From the moment the curtain rises, Dreamgirls is a riotous explosion. Of colourful costume, of sublime harmonies, of complex choreography. And the audience is immediately transported into the world of the soulful, swinging sixties, where artists attempt to, as the musical so aptly states, fake their way to the top.
The tale is one of a coming-of-age, three talented young black women – The Dreamettes, trying every which way to get their big break. By the climax of the first act, success, fame and fortune have been showered upon the group, but as the cracks in their veneer start to show, we begin to ask: At what price?
Dreamgirls is inevitably a journey, and we are invited onto the rollercoaster with all of the characters. From the crafty Curtis Taylor Jnr. to the intoxicating and infectiously soulful Jimmy Early– we connect with them all in equal measure, from highs to lows, tears of happiness to tears of joy, successes to failures.
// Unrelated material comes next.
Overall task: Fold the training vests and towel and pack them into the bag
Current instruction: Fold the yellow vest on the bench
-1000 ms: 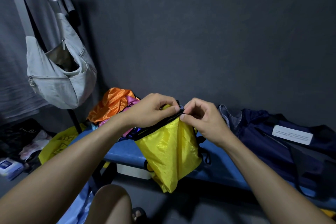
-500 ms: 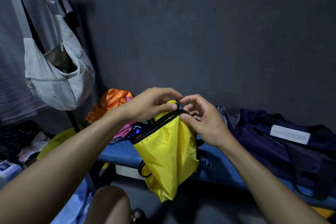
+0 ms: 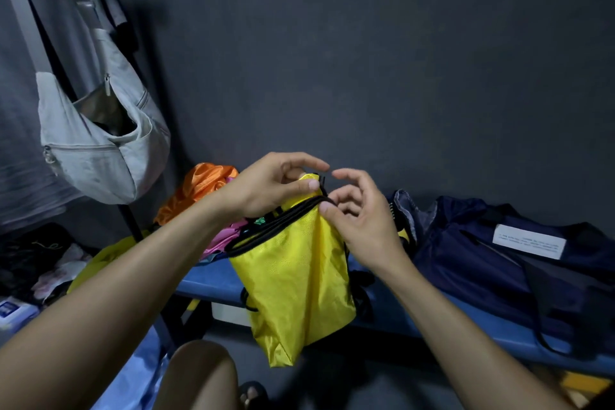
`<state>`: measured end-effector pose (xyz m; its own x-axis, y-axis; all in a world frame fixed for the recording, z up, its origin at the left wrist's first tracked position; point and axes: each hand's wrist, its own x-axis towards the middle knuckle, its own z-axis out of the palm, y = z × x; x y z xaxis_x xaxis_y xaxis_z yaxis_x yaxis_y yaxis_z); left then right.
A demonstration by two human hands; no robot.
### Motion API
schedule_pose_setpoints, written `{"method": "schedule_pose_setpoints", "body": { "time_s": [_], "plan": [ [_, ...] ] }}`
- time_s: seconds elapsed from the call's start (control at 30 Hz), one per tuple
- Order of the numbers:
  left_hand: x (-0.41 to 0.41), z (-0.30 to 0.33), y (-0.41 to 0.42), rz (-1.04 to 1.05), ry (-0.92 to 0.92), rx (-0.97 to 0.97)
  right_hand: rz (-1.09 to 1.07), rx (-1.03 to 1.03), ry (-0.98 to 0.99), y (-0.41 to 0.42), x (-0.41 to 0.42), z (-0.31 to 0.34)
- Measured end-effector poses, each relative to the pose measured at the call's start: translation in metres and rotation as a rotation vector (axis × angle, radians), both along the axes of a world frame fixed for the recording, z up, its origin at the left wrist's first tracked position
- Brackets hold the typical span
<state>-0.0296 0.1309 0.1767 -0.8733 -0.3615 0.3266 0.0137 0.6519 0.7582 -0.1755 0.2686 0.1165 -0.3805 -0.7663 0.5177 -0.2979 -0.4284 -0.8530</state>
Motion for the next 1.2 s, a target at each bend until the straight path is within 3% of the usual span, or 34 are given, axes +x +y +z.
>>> {"method": "schedule_pose_setpoints", "body": {
  "time_s": [0.33,0.47,0.7,0.8,0.93,1.2],
  "plan": [
    [0.002,0.013,0.007,-0.056,-0.163,-0.144,-0.208,0.003,0.054,-0.009,-0.011,-0.004],
    [0.002,0.015,0.008,-0.028,-0.181,-0.304,-0.158,0.012,0.109,-0.009,-0.012,-0.005],
    [0.003,0.011,0.003,0.044,-0.146,-0.106,-0.142,0.063,0.112,-0.005,-0.013,-0.003],
    [0.004,0.013,0.004,0.031,-0.149,-0.108,-0.121,0.106,0.12,-0.004,-0.012,-0.001],
    [0.004,0.017,0.006,0.009,-0.176,-0.14,-0.104,0.069,0.078,0.0,-0.011,0.004],
    [-0.001,0.012,-0.001,0.023,-0.149,0.002,0.04,-0.052,0.062,0.015,0.002,0.016]
  ]
}}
But it is the music which enraptures the audience, Tom Eyen’s book providing the perfect backdrop to the story of the black artists transitioning from soul to pop in the competitive market and climbing the charts. And it is brought to life particularly by Liisi LaFontaine as the dreamy-eyed Deena, with her soft image and pop-friendly voice which cause the bold Effie, who kicked off the group’s successes as lead singer, to be sidelined, both in vocals and romantic relationships.
We see the progression of the group from their backing vocals on soul record Cadillac Car – later hijacked by a saccharine sweet white star, as was common with many black-produced records of the day – to their own solo record. The Dreamettes are no longer little girls singing backup for James Brown-esque character Jimmy Early, as third member Lorelle states: they’re The Dreams, they’re women now.
But the standout star of the performance is undeniably Amber Riley, who first rose to fame on the US musical comedy-drama series Glee.
Those who watched the show will know Riley showcased vocals thatwere often unrivalled. But in her West End debut, Riley steps out of the shadow of Glee and transforms into a butterfly, who spreads her wings and refuses to be tied down – much like the character she plays. The Act 1 closer of ‘And I Am Telling You’ cannot be challenged, not by the original Effie – Jennifer Holliday, or indeed Jennifer Hudson in the 2006 film version that brought Dreamgirls to the lips of many. Riley’s performance is bold, emotionally-charged and, indeed, tear-jerking, causing the entire audience to rise to their feet in utter devotion as she appears to no longer sing about the man who wronged her, but instead directly to her audience with the command “You’re gonna love me.”
And it was much the same for the entire performance, as Riley finished her year-long run in the production. The glamorous ‘One Night Only’ was juxtaposed with the tender ‘I Am Changing’ in the second act, but in the up-tempo pace of the musical, one thing remained the same: Riley’s vocals, which often switched from over-the-top powerhouse to a cemented strength, were above and beyond all others in the show, earning her a standing ovation in every solo.
By the play’s finish, the audience is totally hooked. The final climax presents female empowerment, where we see the group break away from the clutches of villain manager Curtis Taylor Jnr. to uncontrollable audience applause, before a curtain call which unites all members of the group together in a final farewell.
Dreamgirls was full of glitz, glam and emotional guts from start to end. The incredible original cast who brought the house down, and indeed, up to their feet, have surely carved out their place in musical theatre history.